▸ Task goal
The answer should consist of every line in the material below that has the word "commands".

▸ Material provided
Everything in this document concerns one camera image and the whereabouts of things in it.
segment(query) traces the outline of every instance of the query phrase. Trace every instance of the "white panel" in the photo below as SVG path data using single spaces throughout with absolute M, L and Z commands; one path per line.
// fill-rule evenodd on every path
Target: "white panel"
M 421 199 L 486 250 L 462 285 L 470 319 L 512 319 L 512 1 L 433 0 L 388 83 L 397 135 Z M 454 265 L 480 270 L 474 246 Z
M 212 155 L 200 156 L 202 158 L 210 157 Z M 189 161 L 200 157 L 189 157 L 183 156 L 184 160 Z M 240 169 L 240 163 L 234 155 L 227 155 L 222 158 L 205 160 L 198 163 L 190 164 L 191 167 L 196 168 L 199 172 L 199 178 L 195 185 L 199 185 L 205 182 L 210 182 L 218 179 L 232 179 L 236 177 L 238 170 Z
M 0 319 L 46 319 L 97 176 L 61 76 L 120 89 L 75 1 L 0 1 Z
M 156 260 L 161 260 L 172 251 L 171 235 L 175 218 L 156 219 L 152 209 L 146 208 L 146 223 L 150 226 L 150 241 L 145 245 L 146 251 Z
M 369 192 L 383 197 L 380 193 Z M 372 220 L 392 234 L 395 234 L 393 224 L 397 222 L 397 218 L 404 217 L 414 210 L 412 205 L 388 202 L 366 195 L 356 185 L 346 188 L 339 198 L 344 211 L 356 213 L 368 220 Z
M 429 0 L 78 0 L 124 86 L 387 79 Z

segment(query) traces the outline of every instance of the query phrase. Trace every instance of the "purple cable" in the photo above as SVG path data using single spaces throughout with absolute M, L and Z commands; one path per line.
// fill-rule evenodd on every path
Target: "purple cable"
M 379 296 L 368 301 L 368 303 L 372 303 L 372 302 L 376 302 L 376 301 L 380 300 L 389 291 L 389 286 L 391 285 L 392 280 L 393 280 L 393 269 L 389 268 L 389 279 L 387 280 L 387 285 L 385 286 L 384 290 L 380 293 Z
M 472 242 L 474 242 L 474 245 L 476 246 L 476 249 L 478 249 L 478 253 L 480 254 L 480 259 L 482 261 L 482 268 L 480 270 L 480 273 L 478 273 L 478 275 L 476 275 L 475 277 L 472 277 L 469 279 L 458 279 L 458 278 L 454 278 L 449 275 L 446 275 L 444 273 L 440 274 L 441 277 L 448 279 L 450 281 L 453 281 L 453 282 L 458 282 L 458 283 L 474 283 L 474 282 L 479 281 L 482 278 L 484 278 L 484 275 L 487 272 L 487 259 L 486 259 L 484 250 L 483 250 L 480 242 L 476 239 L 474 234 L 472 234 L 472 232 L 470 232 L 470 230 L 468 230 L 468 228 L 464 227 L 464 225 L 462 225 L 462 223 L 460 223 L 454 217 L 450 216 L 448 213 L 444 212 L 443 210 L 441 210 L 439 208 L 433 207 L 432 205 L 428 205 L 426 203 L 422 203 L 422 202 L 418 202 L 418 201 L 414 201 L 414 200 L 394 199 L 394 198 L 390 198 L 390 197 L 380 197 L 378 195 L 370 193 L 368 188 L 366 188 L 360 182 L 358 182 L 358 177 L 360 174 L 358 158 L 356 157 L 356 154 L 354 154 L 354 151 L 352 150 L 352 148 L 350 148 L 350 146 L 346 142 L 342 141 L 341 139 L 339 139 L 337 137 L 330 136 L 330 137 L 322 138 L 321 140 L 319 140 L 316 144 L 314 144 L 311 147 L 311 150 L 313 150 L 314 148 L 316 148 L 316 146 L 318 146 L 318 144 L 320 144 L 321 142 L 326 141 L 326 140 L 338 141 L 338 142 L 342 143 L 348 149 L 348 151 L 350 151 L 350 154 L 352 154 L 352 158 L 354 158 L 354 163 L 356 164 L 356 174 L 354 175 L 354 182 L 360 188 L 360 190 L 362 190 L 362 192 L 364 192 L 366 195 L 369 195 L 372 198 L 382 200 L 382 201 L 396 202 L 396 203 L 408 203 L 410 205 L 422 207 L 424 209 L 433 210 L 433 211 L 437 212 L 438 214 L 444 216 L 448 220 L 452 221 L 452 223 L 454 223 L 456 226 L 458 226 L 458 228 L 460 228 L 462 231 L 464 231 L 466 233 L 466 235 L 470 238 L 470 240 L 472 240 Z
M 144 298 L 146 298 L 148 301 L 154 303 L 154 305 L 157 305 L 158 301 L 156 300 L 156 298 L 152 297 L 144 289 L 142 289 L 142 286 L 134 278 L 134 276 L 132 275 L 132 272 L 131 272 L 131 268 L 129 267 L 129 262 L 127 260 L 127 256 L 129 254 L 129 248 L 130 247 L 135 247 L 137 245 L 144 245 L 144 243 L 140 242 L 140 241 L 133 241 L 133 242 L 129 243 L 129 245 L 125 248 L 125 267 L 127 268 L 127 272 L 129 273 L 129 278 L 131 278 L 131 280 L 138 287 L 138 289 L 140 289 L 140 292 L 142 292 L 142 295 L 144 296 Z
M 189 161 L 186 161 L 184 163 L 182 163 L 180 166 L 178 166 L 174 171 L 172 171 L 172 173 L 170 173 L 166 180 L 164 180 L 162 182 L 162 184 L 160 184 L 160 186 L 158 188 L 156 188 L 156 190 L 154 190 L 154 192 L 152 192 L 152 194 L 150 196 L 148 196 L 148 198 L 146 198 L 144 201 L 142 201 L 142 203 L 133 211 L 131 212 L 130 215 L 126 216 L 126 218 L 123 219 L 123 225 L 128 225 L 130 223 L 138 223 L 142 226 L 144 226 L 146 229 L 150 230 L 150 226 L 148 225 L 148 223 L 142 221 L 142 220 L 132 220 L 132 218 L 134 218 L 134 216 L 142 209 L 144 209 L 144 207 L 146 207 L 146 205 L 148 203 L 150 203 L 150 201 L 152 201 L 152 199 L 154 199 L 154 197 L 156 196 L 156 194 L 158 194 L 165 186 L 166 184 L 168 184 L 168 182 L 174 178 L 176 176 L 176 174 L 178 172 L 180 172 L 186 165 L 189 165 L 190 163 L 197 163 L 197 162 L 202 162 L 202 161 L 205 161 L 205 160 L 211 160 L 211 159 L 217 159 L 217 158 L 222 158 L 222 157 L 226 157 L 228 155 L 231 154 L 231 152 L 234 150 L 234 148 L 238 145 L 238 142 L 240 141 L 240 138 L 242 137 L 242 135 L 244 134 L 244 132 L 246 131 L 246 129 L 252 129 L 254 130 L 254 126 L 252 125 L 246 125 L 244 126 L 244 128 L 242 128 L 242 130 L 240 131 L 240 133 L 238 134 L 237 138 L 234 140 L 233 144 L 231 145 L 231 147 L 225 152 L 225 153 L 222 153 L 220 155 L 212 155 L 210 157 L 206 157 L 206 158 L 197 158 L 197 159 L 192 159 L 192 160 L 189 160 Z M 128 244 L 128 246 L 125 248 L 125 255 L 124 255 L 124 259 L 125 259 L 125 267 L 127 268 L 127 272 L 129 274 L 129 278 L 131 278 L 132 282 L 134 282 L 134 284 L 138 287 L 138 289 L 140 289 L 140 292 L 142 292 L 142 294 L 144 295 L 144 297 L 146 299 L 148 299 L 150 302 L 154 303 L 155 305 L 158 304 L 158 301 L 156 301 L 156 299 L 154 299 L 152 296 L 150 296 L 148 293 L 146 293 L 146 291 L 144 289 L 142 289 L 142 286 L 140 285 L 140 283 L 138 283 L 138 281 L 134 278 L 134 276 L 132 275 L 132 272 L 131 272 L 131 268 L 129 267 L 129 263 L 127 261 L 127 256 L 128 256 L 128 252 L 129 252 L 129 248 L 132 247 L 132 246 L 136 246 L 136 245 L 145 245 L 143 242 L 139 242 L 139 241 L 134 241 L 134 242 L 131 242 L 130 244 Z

* * *

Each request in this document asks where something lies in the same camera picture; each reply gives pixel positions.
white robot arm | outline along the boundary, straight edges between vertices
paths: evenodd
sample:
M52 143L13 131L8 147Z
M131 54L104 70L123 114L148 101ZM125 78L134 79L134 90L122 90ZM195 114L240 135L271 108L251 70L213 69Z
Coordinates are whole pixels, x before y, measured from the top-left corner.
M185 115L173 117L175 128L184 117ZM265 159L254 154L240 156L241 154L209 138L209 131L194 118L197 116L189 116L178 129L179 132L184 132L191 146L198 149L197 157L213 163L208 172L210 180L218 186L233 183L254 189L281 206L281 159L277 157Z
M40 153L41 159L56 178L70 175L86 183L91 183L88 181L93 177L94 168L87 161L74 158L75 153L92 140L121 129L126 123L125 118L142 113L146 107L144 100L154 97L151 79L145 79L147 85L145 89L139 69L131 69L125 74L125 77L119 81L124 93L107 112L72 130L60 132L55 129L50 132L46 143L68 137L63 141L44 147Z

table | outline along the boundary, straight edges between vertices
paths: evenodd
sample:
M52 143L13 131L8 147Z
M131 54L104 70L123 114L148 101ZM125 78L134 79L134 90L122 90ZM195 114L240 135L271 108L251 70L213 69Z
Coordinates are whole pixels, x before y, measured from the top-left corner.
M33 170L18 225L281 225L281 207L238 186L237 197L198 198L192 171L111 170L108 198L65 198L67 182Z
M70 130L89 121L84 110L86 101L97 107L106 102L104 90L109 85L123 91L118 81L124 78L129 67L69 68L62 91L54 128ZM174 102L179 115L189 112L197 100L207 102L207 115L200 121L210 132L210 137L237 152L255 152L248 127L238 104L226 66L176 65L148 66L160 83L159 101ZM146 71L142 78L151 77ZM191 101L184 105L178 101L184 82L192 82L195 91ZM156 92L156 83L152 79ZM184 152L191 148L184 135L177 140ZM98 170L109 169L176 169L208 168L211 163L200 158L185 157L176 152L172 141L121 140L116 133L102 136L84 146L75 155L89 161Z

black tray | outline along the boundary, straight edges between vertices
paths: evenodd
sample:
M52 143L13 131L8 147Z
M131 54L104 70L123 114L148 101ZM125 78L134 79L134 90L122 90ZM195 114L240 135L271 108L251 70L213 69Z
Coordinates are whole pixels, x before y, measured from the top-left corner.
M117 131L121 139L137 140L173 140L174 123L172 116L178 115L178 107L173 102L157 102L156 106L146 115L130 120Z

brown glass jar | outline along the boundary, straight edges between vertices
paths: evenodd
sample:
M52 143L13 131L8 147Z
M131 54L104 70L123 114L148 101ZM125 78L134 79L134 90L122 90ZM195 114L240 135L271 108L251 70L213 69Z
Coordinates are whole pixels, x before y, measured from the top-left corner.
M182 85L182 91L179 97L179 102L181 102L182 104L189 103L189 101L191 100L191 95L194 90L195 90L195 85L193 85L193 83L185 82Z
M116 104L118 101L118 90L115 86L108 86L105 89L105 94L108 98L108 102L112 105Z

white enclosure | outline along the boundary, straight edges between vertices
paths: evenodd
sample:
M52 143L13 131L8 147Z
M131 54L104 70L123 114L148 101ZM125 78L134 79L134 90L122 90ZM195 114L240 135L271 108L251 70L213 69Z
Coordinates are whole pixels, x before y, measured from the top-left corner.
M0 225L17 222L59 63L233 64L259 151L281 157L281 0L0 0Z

...

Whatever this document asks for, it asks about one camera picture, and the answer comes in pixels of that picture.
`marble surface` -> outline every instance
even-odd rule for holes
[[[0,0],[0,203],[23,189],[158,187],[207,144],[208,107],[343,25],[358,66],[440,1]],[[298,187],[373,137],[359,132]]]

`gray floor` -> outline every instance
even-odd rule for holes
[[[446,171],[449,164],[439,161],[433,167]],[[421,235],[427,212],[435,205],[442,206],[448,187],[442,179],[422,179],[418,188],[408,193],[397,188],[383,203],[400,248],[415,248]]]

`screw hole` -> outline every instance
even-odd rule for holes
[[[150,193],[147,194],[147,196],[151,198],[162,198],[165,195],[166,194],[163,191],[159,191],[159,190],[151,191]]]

▸ Answer space
segment(query) traces the outline of every instance of the query phrase. Trace every instance of the "white panel" in the photo below as SVG path data using single spaces throughout with absolute M, L and Z commands; one path per line.
segment(query) traces the outline of every instance of the query phrase. Trace every instance of the "purple cable" in the photo above as SVG path data using single spaces throughout with absolute M, L and Z commands; one path per line.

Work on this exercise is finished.